__ASSIGNMENT__
If a line appears in the data below, it must appear in your answer exactly as given.
===== INFORMATION SHOWN =====
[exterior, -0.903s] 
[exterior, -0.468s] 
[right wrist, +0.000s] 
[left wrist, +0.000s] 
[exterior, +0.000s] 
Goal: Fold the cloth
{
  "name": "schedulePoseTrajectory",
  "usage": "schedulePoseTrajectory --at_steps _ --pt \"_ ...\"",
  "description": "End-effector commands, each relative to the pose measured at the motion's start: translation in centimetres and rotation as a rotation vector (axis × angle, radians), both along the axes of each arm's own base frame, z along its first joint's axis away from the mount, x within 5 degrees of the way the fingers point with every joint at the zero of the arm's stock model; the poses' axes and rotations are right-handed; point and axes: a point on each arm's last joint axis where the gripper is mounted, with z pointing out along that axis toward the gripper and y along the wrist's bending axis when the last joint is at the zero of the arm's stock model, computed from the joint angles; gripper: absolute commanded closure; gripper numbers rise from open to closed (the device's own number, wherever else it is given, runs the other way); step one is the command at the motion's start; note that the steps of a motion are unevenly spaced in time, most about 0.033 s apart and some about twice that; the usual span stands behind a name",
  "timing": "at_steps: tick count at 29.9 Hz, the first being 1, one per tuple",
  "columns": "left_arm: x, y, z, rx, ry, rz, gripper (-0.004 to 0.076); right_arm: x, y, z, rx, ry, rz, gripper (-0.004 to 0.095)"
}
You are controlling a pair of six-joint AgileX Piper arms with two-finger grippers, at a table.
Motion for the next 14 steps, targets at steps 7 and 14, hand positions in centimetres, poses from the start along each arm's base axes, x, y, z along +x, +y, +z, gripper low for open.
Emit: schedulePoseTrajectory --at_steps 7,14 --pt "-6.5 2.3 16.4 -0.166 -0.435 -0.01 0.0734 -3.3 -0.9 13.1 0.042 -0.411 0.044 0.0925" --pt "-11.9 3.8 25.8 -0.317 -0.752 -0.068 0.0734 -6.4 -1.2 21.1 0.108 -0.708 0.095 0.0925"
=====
__THE ANSWER__
[exterior, -0.903s] 
[exterior, -0.468s] 
[right wrist, +0.000s] 
[left wrist, +0.000s] 
[exterior, +0.000s] 
Goal: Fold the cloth
{
  "name": "schedulePoseTrajectory",
  "usage": "schedulePoseTrajectory --at_steps _ --pt \"_ ...\"",
  "description": "End-effector commands, each relative to the pose measured at the motion's start: translation in centimetres and rotation as a rotation vector (axis × angle, radians), both along the axes of each arm's own base frame, z along its first joint's axis away from the mount, x within 5 degrees of the way the fingers point with every joint at the zero of the arm's stock model; the poses' axes and rotations are right-handed; point and axes: a point on each arm's last joint axis where the gripper is mounted, with z pointing out along that axis toward the gripper and y along the wrist's bending axis when the last joint is at the zero of the arm's stock model, computed from the joint angles; gripper: absolute commanded closure; gripper numbers rise from open to closed (the device's own number, wherever else it is given, runs the other way); step one is the command at the motion's start; note that the steps of a motion are unevenly spaced in time, most about 0.033 s apart and some about twice that; the usual span stands behind a name",
  "timing": "at_steps: tick count at 29.9 Hz, the first being 1, one per tuple",
  "columns": "left_arm: x, y, z, rx, ry, rz, gripper (-0.004 to 0.076); right_arm: x, y, z, rx, ry, rz, gripper (-0.004 to 0.095)"
}
You are controlling a pair of six-joint AgileX Piper arms with two-finger grippers, at a table.
Motion for the next 14 steps, targets at steps 7 and 14, hand positions in centimetres, poses from the start along each arm's base axes, x, y, z along +x, +y, +z, gripper low for open.
Emit: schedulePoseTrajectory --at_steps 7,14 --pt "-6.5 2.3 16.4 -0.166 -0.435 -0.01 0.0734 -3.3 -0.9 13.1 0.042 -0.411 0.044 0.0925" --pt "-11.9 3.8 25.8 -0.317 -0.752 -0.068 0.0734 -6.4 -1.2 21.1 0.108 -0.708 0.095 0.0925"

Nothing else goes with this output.